Controlled pore glass

Standard phosphoramidites (Bz-dA, Ac-dC, dmf-dG, dT and dB: dmf-isodG-CE phosphoramidite) and controlled pore glass (CPG) having standard residues were purchased from Glen Research (Sterling, VA), and AEGIS phosphoramidites (dZ, dP and dS) were purchased from Firebird Biomolecular Sciences (Alachua, FL). All oligonucleotides containing dZ, dP, dB and dS were synthesized on an ABI 394 DNA Synthesizer following standard phosphoramidite chemistry and as previously reported [4 (link)]. The CPGs having oligonucleotides were treated with 2.0 ml of 1 M 1,8-diazabicyclo[5.4.0]undec-7-ene (DBU) in anhydrous acetonitrile at room temperature for 24 h to deprotect the p-nitrophenylethyl (NPE) group on the dZ nucleobase. Then the CPGs were filtered, dried and treated with concentrated ammonium hydroxide at 55°C for 16 h.
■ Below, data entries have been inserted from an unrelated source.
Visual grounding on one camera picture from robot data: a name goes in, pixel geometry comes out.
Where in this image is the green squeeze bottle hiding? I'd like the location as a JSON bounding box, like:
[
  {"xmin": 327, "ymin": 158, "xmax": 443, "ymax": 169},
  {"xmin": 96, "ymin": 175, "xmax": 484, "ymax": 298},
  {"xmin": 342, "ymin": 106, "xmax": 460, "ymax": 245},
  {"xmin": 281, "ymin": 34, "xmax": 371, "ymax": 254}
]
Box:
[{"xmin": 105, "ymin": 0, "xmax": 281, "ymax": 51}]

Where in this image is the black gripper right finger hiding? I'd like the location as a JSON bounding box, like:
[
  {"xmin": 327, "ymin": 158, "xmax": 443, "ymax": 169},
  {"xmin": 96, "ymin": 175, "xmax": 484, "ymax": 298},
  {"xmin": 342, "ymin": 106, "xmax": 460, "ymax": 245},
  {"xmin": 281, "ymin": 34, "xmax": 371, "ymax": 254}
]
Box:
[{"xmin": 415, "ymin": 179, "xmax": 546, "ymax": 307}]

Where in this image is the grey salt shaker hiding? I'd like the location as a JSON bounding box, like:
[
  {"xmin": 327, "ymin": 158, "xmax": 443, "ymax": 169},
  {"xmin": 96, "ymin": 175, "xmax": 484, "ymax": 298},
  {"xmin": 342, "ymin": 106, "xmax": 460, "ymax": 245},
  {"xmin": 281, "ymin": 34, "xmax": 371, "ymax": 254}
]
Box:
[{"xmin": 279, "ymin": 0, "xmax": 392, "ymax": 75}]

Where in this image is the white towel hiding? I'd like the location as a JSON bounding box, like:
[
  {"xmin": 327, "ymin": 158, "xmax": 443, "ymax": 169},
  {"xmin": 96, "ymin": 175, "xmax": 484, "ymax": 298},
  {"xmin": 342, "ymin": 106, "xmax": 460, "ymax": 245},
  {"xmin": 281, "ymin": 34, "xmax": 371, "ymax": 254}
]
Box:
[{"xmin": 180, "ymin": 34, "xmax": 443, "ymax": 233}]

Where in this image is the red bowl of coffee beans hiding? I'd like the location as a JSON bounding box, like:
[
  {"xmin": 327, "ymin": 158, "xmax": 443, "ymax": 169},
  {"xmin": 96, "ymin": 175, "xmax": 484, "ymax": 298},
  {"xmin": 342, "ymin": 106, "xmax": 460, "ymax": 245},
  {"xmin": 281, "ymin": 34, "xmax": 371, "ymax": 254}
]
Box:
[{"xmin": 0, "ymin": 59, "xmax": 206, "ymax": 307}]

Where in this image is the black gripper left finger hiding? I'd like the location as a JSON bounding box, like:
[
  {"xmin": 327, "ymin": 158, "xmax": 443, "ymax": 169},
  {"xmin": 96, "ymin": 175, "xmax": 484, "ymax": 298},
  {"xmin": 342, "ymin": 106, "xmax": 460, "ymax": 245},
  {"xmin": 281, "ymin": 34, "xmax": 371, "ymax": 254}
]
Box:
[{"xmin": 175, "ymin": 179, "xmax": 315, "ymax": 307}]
After the removal of ammonium hydroxide, the oligonucleotides containing dZ, dP, dB and dS were purified by ion-exchange HPLC (solution A: 25 mM NaOH; solution B: 25 mM NaOH and 1.0 M NaCl). The fraction was neutralized by adding 2.0 M triethylammonium acetate (TEAA) buffer and the oligonucleotides were desalted using Sep-Pac® Plus C18 cartridges (Waters). Chromatograms for the three oligonucleotides following HPLC purification are shown in the electronic supplementary material.